The Economic and Social Research Institute (ESRI) report also found that, on the other hand, exports have held up “very well” driven by the strong performance of medicinal and pharmaceutical products and computer services.
In light of the strong performance of the export sector, and the spending rebound seen over the summer months, the ESRI forecast for GDP growth has been revised up, with a 1.8 per cent decline forecast for 2020.
It says its outlook for 2021 is more uncertain due to the combined risk of ongoing Covid-19 restrictions and a no-deal Brexit.
In the event that there is a free trade agreement in place between the UK and the EU next year, the Irish economy is expected to grow by 6.3 per cent, the report finds.
“However, in the event of a no-deal Brexit, the growth rate forecast is just 3.3 per cent,” the report added.
“An analysis in the commentary also looks at the combined long-term impact that Covid-19 and Brexit could have on the Irish economy over the next 10 years.
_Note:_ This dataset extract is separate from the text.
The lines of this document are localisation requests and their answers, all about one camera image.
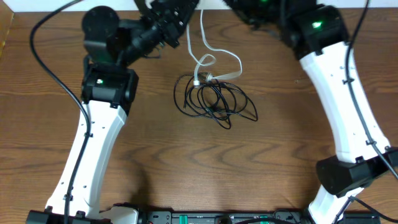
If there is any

Looking forward to 2021, we are facing the perfect economic storm of a no-deal Brexit coupled with ongoing Covid-19 restrictions
“In terms of the government finances, expenditure has already increased rapidly this year and is expected to remain elevated into 2021.
“While tax receipts are expected to decline substantially as well, the performance of some taxation items have been significantly better than expected.”
Corporation tax receipts have been particularly strong, growing by almost 25 per cent in the year to August.
Additionally, the decline in income taxes has been muted, likely a result of the progressive nature of the tax system and the concentration of job losses in lower paid employment.
Overall, a budget deficit of just over €25 billion is forecast for 2020.
This deficit will fall to €15 billion next year as tax receipts are expected to improve in 2021 while government supports are wound back, the report added.
Kieran McQuinn, of the ESRI, said: “While the impact of Covid-19 on headline Irish economic indicators is much less than many other European countries, it is clear that the virus has had a devastating impact on many sectors of the domestic economy.”
Conor O’Toole, of the ESRI, said: “Looking forward to 2021, we are facing the perfect economic storm of a no-deal Brexit coupled with ongoing Covid-19 restrictions.
“While a rebound could be expected next year even with public health restrictions, any recovery would be stopped in its tracks by a no-deal Brexit.”